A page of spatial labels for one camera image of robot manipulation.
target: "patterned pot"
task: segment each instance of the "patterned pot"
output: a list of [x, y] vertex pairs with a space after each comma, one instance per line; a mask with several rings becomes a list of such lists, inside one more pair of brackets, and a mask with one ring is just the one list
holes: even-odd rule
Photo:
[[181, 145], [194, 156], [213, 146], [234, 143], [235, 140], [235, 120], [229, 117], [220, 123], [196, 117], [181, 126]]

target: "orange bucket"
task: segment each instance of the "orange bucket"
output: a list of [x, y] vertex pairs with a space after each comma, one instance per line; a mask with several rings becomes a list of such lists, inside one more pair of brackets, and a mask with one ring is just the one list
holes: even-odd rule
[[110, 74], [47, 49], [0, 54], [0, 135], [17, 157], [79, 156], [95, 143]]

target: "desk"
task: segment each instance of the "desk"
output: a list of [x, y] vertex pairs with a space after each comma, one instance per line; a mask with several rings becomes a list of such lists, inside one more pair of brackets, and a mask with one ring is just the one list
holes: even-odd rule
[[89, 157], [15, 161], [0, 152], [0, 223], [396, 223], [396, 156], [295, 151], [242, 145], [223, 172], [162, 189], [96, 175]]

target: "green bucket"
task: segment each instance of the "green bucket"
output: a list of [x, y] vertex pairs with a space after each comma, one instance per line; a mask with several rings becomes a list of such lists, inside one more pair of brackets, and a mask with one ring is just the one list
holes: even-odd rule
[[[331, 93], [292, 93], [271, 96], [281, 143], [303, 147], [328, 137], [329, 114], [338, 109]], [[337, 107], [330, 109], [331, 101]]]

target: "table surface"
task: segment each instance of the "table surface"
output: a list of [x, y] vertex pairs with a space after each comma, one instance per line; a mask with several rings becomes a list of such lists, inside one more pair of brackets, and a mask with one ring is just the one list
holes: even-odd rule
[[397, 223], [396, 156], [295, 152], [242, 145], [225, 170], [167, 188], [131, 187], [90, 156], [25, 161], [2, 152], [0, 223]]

[TASK]: Take the entries above and write them out again unchanged.

[SOLUTION TO THIS TASK]:
A page of spatial labels for one camera image of robot manipulation.
target: "patterned pot"
task: segment each instance of the "patterned pot"
output: a list of [x, y] vertex pairs with a space after each comma, one instance per line; a mask with several rings becomes a list of such lists, inside one more pair of brackets, and a mask with one ring is just the one list
holes: even-odd rule
Photo:
[[181, 145], [194, 156], [213, 146], [234, 143], [235, 140], [235, 120], [229, 117], [220, 123], [196, 117], [181, 126]]

target: "orange bucket"
task: segment each instance of the "orange bucket"
output: a list of [x, y] vertex pairs with a space after each comma, one instance per line; a mask with several rings becomes a list of such lists, inside one more pair of brackets, and a mask with one ring is just the one list
holes: even-odd rule
[[110, 74], [47, 49], [0, 54], [0, 135], [17, 157], [79, 156], [95, 143]]

target: "desk"
task: segment each instance of the "desk"
output: a list of [x, y] vertex pairs with a space after each comma, one instance per line; a mask with several rings becomes a list of such lists, inside one more pair of brackets, and a mask with one ring is just the one list
holes: even-odd rule
[[89, 157], [15, 161], [0, 152], [0, 223], [396, 223], [396, 156], [295, 151], [242, 145], [223, 172], [162, 189], [96, 175]]

target: "green bucket"
task: segment each instance of the "green bucket"
output: a list of [x, y] vertex pairs with a space after each comma, one instance per line; a mask with several rings becomes a list of such lists, inside one more pair of brackets, and a mask with one ring is just the one list
holes: even-odd rule
[[[331, 93], [292, 93], [271, 96], [281, 143], [303, 147], [328, 137], [329, 114], [338, 109]], [[337, 107], [330, 109], [331, 101]]]

target: "table surface"
task: segment each instance of the "table surface"
output: a list of [x, y] vertex pairs with a space after each comma, one instance per line; a mask with several rings becomes a list of such lists, inside one more pair of brackets, and a mask with one ring is just the one list
holes: even-odd rule
[[397, 223], [396, 156], [295, 152], [242, 145], [225, 170], [167, 188], [131, 187], [90, 156], [25, 161], [2, 152], [0, 223]]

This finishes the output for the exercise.